WORK TASK:
Tell me how many lines in the data include "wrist", and keep the reply to that number.

● ● ● ● ● ● ●

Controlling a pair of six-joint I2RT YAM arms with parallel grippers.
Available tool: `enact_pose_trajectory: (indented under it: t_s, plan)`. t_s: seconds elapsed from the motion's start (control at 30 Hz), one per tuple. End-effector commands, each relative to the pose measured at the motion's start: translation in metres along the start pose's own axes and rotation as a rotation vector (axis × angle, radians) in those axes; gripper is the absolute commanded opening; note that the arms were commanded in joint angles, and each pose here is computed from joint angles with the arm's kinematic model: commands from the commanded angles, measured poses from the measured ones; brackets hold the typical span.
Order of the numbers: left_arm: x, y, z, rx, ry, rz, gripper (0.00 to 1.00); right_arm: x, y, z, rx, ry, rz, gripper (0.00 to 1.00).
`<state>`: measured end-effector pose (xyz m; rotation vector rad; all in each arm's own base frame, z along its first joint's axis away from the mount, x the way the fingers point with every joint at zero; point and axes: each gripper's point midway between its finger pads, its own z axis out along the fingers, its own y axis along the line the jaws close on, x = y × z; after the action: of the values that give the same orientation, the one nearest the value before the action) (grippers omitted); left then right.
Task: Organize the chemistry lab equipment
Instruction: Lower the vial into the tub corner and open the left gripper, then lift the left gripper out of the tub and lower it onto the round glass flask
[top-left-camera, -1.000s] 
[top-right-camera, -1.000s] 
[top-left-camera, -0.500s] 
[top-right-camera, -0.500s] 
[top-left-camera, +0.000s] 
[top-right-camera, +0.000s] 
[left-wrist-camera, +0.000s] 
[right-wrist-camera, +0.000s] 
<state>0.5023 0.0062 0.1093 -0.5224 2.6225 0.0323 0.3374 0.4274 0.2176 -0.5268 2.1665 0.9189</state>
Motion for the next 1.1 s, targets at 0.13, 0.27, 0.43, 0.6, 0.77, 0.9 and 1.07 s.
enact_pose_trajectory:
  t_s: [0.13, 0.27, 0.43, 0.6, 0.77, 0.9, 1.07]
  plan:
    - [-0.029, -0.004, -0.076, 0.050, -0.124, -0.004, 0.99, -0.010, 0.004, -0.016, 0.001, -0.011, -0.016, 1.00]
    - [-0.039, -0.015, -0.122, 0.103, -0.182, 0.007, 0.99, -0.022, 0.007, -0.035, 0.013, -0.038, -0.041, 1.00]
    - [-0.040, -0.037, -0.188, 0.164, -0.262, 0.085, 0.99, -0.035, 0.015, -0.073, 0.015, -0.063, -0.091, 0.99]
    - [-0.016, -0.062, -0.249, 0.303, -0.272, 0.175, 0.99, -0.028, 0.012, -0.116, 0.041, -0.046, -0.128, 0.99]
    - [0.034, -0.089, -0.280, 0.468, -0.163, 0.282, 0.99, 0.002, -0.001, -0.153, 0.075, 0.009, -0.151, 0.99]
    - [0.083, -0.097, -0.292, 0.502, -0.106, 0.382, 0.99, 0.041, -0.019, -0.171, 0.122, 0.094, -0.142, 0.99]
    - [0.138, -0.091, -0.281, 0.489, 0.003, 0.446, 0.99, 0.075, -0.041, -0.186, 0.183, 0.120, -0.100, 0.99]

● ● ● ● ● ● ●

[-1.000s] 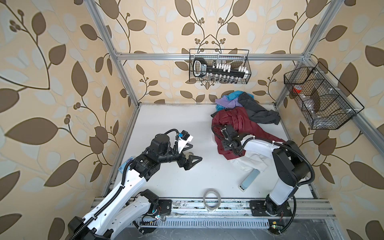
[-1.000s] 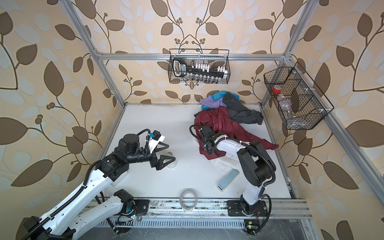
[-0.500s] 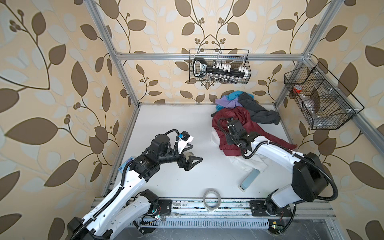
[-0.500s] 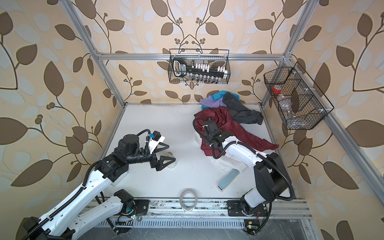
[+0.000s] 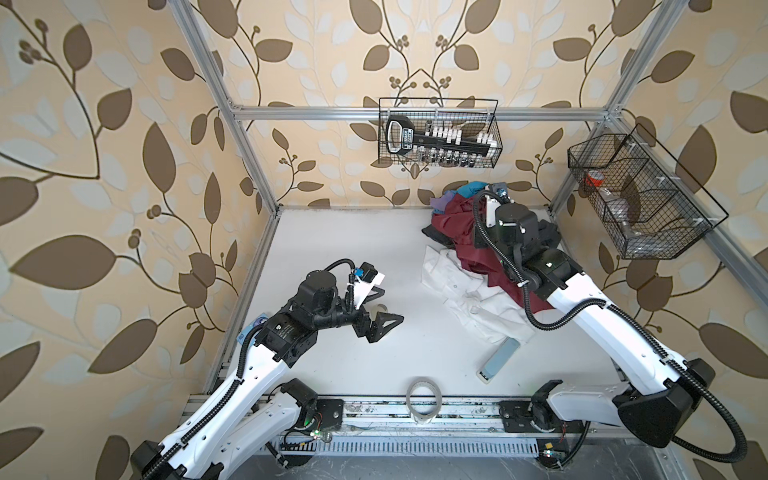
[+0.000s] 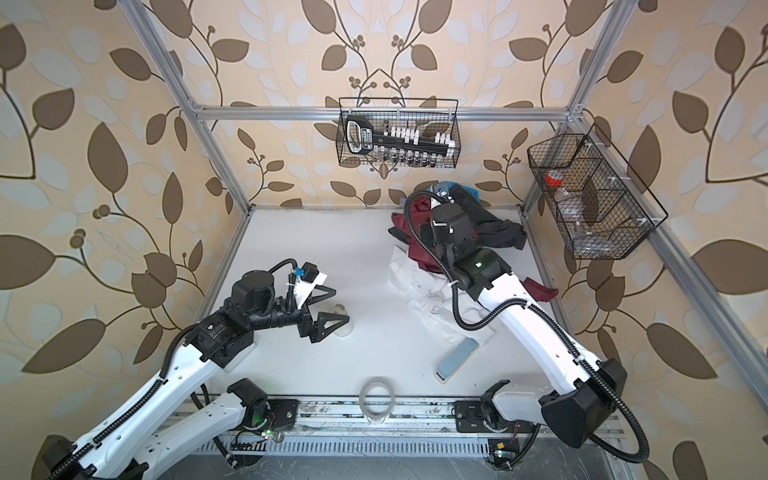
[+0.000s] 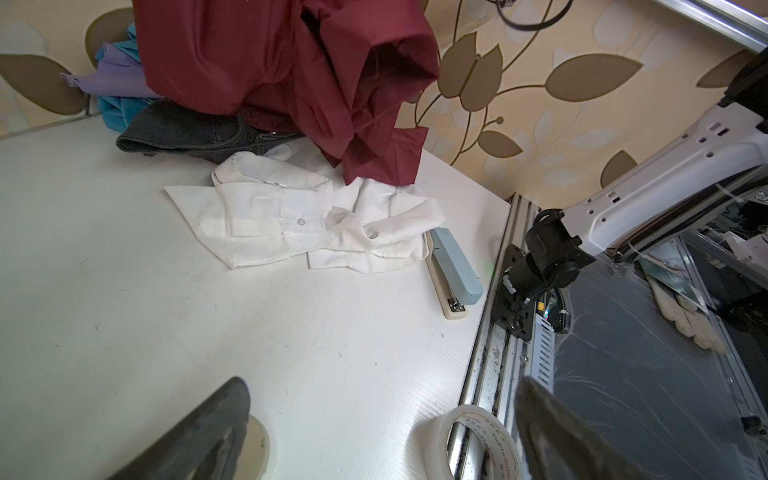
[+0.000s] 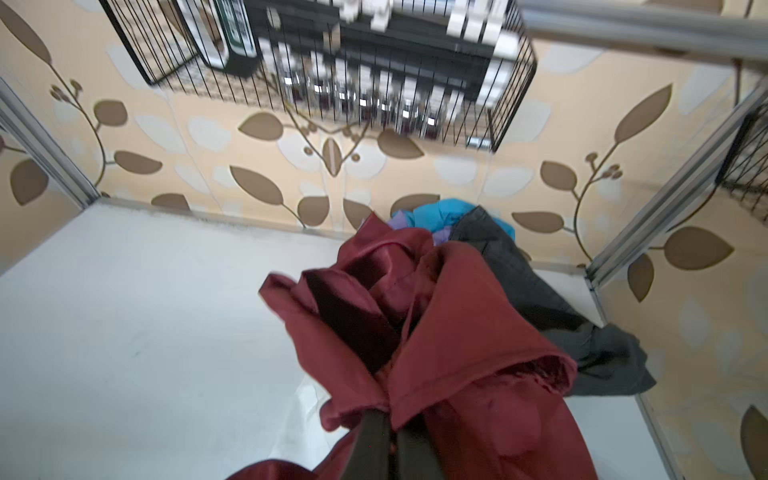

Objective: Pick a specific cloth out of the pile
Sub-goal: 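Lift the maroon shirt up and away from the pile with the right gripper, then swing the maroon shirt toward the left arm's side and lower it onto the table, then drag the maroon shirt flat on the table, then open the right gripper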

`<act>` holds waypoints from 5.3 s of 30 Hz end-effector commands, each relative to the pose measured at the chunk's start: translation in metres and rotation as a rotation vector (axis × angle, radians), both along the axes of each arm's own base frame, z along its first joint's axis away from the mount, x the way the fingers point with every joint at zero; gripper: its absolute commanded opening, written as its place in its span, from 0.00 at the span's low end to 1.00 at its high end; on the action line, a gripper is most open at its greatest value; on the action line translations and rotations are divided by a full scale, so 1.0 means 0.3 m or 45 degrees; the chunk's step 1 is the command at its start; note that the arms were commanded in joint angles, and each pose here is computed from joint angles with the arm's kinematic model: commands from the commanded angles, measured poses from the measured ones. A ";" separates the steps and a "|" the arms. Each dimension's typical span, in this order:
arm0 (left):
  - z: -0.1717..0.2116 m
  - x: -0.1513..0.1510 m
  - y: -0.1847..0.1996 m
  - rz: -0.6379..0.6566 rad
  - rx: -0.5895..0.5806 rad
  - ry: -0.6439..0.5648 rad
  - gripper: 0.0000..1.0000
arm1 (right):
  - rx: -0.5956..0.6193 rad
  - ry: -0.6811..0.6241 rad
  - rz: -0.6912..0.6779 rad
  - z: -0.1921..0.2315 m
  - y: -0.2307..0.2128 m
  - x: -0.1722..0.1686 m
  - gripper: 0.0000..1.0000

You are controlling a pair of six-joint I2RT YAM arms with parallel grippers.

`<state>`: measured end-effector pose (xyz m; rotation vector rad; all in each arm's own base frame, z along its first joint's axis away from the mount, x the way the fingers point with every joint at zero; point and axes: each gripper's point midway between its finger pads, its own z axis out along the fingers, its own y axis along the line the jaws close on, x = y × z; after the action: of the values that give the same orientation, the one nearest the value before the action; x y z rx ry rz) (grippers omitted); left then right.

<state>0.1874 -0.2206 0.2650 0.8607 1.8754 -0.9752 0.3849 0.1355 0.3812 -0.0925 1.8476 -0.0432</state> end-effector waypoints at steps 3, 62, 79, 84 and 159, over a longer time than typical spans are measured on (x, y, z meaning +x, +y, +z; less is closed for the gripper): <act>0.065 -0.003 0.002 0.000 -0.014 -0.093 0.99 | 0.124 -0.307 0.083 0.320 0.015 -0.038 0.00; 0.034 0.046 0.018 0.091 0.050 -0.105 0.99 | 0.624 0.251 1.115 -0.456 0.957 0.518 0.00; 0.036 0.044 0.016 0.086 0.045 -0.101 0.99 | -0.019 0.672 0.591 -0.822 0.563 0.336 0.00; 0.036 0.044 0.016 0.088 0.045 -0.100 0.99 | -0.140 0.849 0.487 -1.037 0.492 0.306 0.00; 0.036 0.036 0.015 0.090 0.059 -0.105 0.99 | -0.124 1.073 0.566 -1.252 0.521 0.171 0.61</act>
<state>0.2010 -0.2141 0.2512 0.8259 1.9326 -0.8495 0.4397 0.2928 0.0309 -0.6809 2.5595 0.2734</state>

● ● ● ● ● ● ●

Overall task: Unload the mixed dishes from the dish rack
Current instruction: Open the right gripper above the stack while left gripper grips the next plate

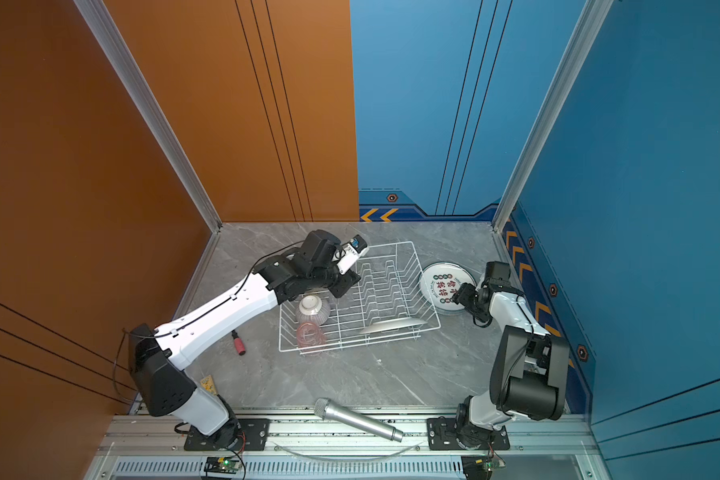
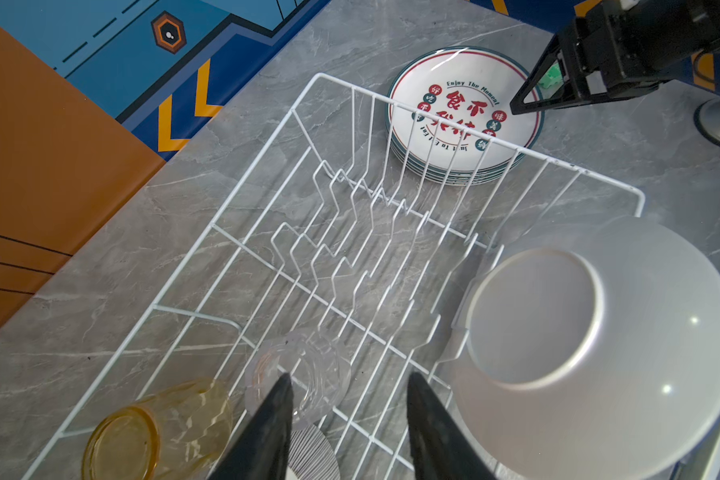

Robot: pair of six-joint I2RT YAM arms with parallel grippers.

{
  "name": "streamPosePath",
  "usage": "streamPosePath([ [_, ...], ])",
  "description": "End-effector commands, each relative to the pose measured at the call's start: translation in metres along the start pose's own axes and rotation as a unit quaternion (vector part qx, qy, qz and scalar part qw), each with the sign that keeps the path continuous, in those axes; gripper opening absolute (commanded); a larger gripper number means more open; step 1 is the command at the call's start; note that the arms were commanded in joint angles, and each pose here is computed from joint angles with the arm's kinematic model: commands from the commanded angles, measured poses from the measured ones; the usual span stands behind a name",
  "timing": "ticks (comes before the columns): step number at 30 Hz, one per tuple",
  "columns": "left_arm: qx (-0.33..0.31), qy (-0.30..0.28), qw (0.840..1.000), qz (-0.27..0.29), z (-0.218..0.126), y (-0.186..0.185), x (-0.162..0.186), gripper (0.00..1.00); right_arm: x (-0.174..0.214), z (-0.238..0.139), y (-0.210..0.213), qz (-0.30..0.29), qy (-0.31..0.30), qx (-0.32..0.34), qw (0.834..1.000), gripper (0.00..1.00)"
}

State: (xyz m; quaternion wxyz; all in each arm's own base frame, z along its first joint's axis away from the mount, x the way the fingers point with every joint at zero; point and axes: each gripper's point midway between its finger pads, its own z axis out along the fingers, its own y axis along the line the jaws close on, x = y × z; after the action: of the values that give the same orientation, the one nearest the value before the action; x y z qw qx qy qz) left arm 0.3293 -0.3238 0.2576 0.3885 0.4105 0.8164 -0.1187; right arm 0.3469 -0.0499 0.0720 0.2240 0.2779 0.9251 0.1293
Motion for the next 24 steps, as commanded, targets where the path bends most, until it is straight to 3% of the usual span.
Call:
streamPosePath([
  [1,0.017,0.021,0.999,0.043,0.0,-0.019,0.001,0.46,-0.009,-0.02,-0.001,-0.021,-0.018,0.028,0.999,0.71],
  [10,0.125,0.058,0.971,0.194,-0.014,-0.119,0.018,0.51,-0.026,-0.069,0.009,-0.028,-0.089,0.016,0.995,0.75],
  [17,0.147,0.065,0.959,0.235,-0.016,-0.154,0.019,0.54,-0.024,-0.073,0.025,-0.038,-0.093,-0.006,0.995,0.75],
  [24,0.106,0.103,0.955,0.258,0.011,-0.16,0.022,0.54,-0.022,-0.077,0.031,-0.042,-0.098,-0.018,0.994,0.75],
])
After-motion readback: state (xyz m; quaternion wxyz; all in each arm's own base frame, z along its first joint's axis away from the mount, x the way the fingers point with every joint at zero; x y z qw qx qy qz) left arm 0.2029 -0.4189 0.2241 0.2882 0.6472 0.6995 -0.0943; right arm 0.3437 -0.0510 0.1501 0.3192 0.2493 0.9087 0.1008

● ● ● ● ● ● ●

TASK OUTPUT:
2